I wrote this post on my first Father’s Day without my Dad. Some might call it masochistic, I simply call it writing from the heart. It’s impacting me, maybe it impacts you, too, so let’s discuss it.
The strange thing was that I didn’t feel particularly sad. Sure, I didn’t feel elated, I just didn’t particularly… feel. My husband, bless him, did all he could to make the day as normal as possible. He suggested I observe a 48 hour Facebook hiatus, organised a separate tome to give his Dad his card and gift and left it at that. No corny observations, no obligtory phonecalls, nothing.
The really hard part about going through grief without a grave is that there is nowhere that you can be. Nowhere that you can be alone to remember, nowhere that you can go to grieve, nothing. You can be fine one moment, and the next, grief hits you like a wall. I have cried on the loo, I have cried over a chicken and bacon sandwich (my Dad didn’t even eat bacon in about 20 years) and I have cried in front of the TV. You have no choice, no say when it will hit you, it just does.

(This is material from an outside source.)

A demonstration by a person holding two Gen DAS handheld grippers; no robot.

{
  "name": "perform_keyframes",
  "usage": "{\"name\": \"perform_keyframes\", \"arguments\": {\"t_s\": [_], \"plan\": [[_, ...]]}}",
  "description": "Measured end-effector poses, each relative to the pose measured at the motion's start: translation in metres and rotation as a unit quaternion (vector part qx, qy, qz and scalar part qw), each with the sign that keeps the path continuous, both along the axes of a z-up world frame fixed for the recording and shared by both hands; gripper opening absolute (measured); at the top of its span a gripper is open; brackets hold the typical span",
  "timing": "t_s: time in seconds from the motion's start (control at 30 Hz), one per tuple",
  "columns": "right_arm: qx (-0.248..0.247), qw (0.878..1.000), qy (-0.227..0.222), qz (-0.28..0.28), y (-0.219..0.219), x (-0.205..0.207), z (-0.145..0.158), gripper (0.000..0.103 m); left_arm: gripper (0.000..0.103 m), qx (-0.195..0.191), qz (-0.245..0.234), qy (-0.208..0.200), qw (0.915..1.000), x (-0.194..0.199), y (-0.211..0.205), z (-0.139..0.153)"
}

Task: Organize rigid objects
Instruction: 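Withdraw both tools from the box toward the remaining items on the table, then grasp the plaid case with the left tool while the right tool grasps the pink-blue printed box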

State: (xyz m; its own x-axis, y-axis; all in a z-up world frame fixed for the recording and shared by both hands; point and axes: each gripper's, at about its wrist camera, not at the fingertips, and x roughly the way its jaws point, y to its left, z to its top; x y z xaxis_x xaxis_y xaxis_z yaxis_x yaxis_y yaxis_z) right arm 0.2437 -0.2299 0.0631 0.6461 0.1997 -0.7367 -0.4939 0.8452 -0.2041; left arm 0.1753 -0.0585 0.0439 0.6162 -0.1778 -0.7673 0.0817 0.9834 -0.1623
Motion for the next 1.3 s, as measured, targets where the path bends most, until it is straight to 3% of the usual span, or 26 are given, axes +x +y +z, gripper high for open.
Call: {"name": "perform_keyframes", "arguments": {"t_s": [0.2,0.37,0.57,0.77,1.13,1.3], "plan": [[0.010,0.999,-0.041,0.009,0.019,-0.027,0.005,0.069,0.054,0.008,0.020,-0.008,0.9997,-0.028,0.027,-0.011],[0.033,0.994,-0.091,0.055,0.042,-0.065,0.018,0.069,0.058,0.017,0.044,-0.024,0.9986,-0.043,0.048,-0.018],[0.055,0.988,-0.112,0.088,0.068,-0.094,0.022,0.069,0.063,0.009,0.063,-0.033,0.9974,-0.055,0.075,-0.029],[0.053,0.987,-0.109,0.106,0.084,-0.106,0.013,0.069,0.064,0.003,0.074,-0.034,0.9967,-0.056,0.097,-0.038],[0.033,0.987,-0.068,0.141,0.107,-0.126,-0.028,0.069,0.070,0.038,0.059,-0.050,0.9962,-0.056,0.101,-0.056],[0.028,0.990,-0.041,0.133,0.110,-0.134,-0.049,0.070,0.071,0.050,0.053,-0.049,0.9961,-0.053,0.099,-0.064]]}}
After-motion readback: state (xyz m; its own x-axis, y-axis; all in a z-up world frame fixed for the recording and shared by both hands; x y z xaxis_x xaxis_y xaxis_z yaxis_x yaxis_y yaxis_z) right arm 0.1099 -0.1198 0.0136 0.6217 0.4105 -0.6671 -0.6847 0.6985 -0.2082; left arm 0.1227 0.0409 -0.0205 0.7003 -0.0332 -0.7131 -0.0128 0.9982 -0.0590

Then there are occasions like Father’s Day, where there is nowhere to take a card or flowers. You see? For my grandfather, it’s somewhat simpler. His ashes were interred on my uncle’s grave and there is a memorial tablet commemorating the fact that he existed, so if we want to take flowers to remember him, there is a place. For my father, he wanted his ashes interred at sea, and seas are vast, so there will be no such designated place.
So what can you do when there is nowhere to go? For me, there are three choices.
First of all, you could go somewhere special to that person. For me, that’s slightly different as my Dad gave me a shed from his allotment. In an odd way, it smells like him and it’s where I go to talk to him. For you, it might be a beach, a park or a coffee shop. Wherever it is, know that that’s okay.
Secondly, you might want to do something that they enjoyed doing. My Dad loved his Cosmos, so for me, tending to the Cosmos that I grew especially in his memory brings me closer to him. He also loved DIY, so I’ve been thinking about building a shrine in the shed to help me remember him. You might also want to watch a favourite movie, sing a favourite song or do a favourite hobby, like gardening, fishing or knitting.
Finally, you might want to cook a favourite meal. My Dad loved spaghetti bolognese, so now, that’s a dish that I associate with him. He also used to make chocolate cakes with thick layers of chocolate coating on the top and sprinkled heavily in hundreds and thousands which we called “Jazzie cake”, after the sweet. Share it as a family in memory of the person or enjoy it alone, do whatever it takes to help you remember them and feel a bit better during this painful time.
These are just some of the things that I have found to help me cope with my grief, and particularly, my grief without a grave. I hope that wherever you are, they inspire you to find ways to reconnect with lost loved ones and find ways to celebrate them, too.